• 2020 November 30 14:52

    Port of Gdansk expects its tonnage to exceed 48 million tonnes in 2020

    The Port of Gdansk is announcing it expects to handle more than 48million tonnes of cargo in 2020, retaining its position as one of Europe’s fastest growing ports despite the disruption to global trade caused by the coronavirus crisis.

    According to the Port of Gdansk’s press release, it handled 36.2million tonnes in the first three quarters of the year to September and is on course to handle the same amount of cargo it did in 2018 and just under 52.2million tonnes it managed in 2019. The performance means the Port of Gdansk has broken into the top 20 biggest ports in Europe for the first time ahead of Genoa and Dunkirk.

    President of Port of Gdansk Lukasz Greinke said the strong tonnage levels are testament to the port’s agile set-up and infrastructure which enables it to transport cargo of all types adapting to changing market conditions. He pointed to imports of ore which have soared by 6344 per cent to September and grain volumes which have spiked by 174pc while other bulk cargos are up by nearly a quarter. He said these three cargo types have picked up the slack of reduced demand for fuel and coal across its hinterland and foreland of 120million people.

    “We recognise what a challenging time this has been for all our customers and we have done all we can to keep Poland and our hinterland supplied through-out the coronavirus crisis including with vital medical equipment (see notes to editors 1),” he said. “I must thank all our team and our partners who have worked tirelessly to ensure we have not lost a single day of downtime. We are pleased to see the port maintaining a robust performance which is testament to the investments made to transform the Port of Gdansk into a truly universal port. The spike in ore imports has been dramatic from around 5000 tonnes in 2019 to 330,000 tonnes this year - the highest for 20 years.  In terms of fuel we were anticipating a drop in demand with fuel shipments which were inflated in 2019 by the ‘chloride crisis’. This resulted in more fuel being transported by sea after Russian oil imports into Poland were suspended after chloride was found in the pipeline. However, demand for fuel and coal was then even harder hit because of covid. Nevertheless, we are now seeing fuel and coal volumes pick up in quarter four.”
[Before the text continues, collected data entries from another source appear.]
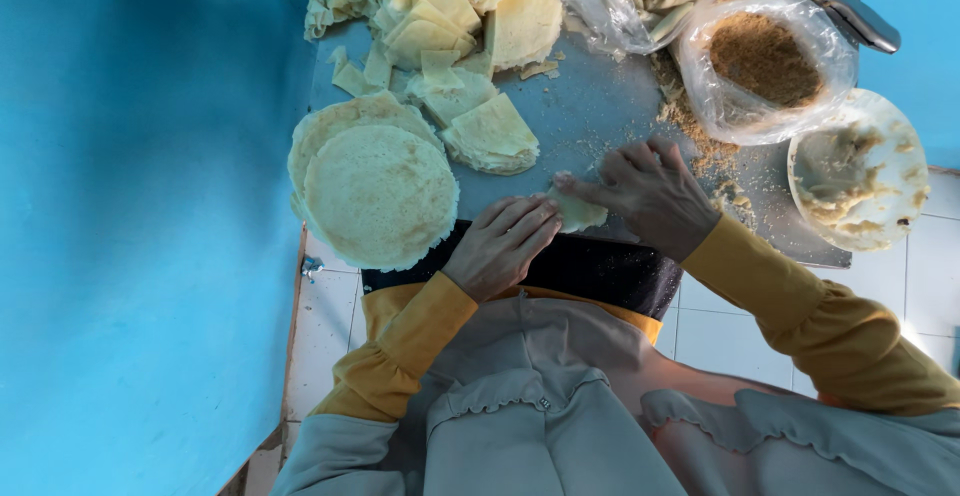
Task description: The person sits at a work table and assembles filled pastries. They pick up small flat dough pieces one at a time, dip or press them into a container of brown sugar powder, and place the coated pieces onto round flat dough bases, repeating this cycle continuously.
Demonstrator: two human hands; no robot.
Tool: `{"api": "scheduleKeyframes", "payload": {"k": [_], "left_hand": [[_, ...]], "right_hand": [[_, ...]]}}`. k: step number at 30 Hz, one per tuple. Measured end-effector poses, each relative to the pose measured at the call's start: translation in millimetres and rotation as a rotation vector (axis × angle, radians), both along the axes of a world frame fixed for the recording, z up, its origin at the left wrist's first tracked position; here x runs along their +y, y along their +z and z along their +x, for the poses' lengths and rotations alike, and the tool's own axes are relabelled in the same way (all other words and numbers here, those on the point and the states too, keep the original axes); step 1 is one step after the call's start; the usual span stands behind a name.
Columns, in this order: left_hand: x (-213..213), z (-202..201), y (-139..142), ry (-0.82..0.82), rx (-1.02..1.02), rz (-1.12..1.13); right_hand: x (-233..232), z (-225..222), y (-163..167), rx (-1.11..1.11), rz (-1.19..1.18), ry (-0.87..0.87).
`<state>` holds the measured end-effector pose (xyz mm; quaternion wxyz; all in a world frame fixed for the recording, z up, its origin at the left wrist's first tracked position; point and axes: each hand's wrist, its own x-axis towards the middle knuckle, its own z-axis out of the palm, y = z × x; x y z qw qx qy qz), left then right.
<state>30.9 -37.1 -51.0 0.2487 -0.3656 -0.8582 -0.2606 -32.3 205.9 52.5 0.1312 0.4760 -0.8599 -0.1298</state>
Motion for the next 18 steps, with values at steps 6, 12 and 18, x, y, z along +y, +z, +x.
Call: {"api": "scheduleKeyframes", "payload": {"k": [6,12,18], "left_hand": [[-1,4,6,-0.001,-0.014,0.015],[-3,4,12,-0.009,-0.027,0.044],[1,-2,6,0.005,-0.010,0.072]], "right_hand": [[-1,1,8,0.103,0.052,-0.057],[-14,23,12,-0.192,-0.340,-0.183],[26,22,4,-0.307,-0.509,-0.125]]}}
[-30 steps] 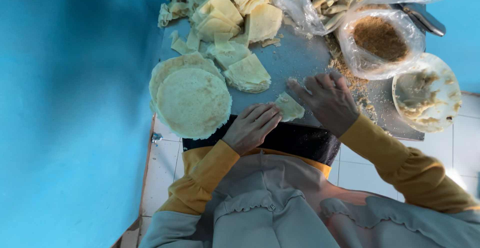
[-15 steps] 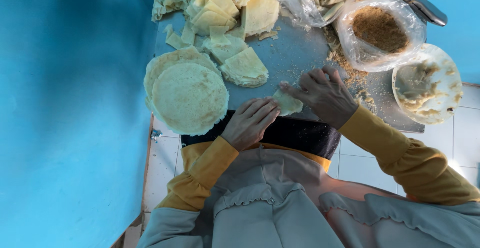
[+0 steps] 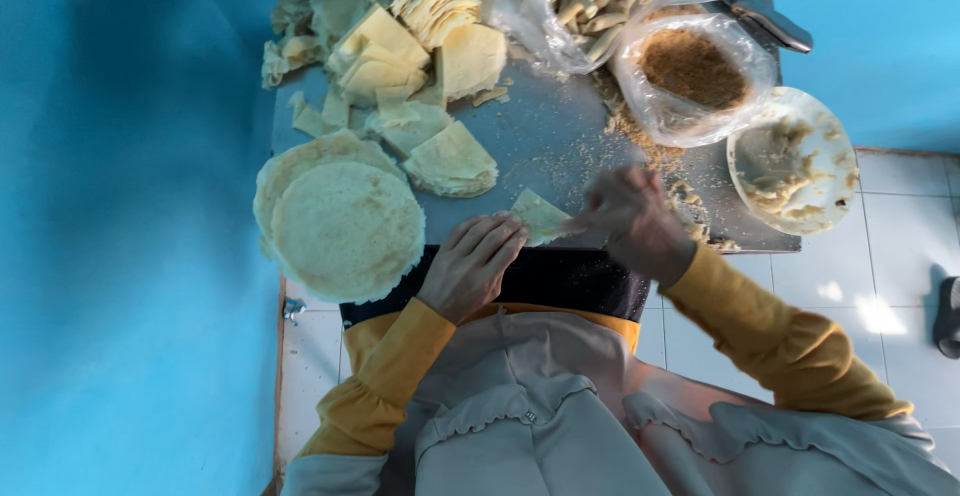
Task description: The person sits at a work table and assembles filled pastries. They pick up small flat dough pieces one at a time, dip or press them into a container of brown sugar powder, and place the coated pieces onto round flat dough bases, repeating this cycle continuously.
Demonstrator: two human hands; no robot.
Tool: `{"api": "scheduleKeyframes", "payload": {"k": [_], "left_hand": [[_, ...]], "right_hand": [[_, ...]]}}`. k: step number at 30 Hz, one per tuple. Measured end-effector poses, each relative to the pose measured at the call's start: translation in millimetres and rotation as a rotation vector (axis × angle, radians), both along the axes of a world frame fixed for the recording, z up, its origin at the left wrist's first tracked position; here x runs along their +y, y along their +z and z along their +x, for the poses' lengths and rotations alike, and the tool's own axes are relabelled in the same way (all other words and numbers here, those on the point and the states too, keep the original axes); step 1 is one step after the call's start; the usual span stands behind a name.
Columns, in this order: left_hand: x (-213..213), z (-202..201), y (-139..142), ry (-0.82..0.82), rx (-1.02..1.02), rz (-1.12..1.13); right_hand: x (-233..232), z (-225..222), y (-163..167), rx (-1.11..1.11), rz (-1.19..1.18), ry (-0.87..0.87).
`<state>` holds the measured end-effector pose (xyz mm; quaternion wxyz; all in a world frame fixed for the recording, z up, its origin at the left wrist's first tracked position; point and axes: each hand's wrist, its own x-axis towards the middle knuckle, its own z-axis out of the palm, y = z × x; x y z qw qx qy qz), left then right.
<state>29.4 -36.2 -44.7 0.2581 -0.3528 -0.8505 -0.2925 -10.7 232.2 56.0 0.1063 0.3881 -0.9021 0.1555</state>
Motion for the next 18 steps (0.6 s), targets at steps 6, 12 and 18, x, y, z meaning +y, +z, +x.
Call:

    Mr Greinke said the period since September is seeing a significant rebound with cargo volumes up by 15 per cent on the same period last year with increases across virtually all cargo groups.

    “Looking at the current levels we forecast that 2021 should see more than 50million tonnes of cargo handled and it is our objective to break 60million tonnes in the next three to five years,” he said.

    Mr Grieke said the role of DCT Gdansk, the largest container terminal in Poland, remains crucial to future growth (see background). He said although, as with many ports, there has been a dip in container volume in 2020 DCT Gdansk has retained its position as the second biggest container port on the Baltic.

    “Thanks to DCT Gdansk we are the only port on the Baltic capable of receiving direct calls from Asia, including from the biggest ships in the world. We have the fastest and most cost-effective hinterland connectivity across Poland, the Czech Republic, Slovakia, Hungary, Ukraine, Belarus and Scandinavia. Moreover, we have unrestricted sea access through-out the year and we are proving our reliability as a trading partner with major shipping lines in Asia. We have regular calls from Ocean Alliance, 2M as well as offering short sea connections to key trading areas like Scandinavia and the UK with Maersk, MSC, CMA, Cosco and many more.”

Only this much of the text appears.